-- COLLECTED DATA follows --

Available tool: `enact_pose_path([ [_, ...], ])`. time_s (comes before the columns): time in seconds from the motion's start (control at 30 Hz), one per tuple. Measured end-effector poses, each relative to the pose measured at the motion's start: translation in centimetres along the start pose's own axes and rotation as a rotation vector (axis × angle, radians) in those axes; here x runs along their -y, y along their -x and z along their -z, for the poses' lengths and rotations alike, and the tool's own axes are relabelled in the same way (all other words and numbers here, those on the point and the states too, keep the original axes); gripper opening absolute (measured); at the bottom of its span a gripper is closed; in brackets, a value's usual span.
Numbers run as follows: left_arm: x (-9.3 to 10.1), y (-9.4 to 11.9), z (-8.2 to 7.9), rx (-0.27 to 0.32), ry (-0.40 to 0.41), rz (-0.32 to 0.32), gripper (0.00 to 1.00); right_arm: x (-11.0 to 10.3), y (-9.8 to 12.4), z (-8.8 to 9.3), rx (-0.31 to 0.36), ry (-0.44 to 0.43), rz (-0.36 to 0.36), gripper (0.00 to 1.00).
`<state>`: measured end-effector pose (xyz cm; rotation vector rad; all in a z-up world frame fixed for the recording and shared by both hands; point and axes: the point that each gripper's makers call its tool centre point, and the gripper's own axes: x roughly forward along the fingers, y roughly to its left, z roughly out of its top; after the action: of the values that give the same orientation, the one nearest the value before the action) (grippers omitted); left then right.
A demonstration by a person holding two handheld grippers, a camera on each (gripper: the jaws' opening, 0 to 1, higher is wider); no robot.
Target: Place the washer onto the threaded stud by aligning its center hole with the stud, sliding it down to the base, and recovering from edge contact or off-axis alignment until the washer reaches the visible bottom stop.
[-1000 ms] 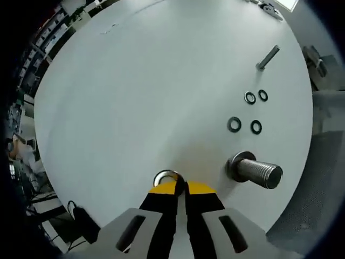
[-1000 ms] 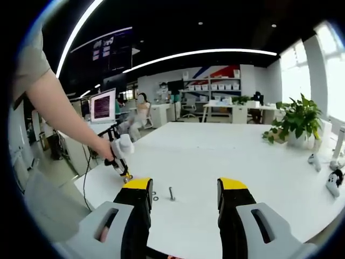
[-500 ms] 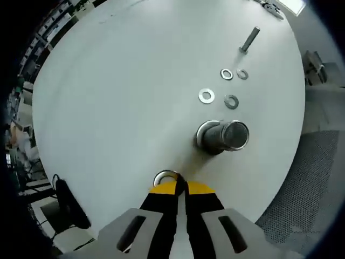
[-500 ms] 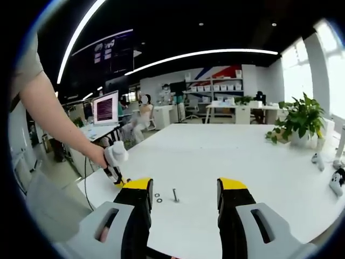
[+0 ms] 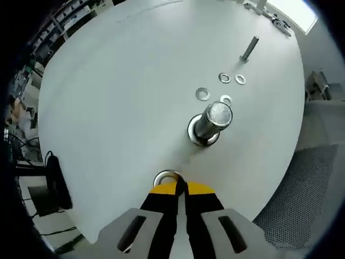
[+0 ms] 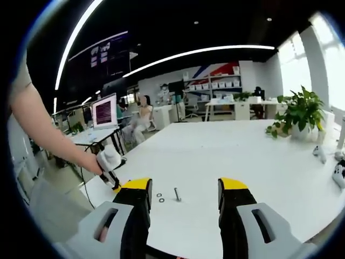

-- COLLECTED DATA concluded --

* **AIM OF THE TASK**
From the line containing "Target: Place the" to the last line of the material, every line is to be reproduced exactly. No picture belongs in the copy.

* **FINAL ANSWER**
Target: Place the washer onto the threaded stud by aligning its center hole with the stud, sliding it down to the base, and recovering from edge contact or off-axis alignment until the washer reaches the visible bottom stop.
[-1000 ms] 
[-1000 ms] 
[-500 ms] 
[-500 ms] 
[+0 ms] 
[+0 ms] 

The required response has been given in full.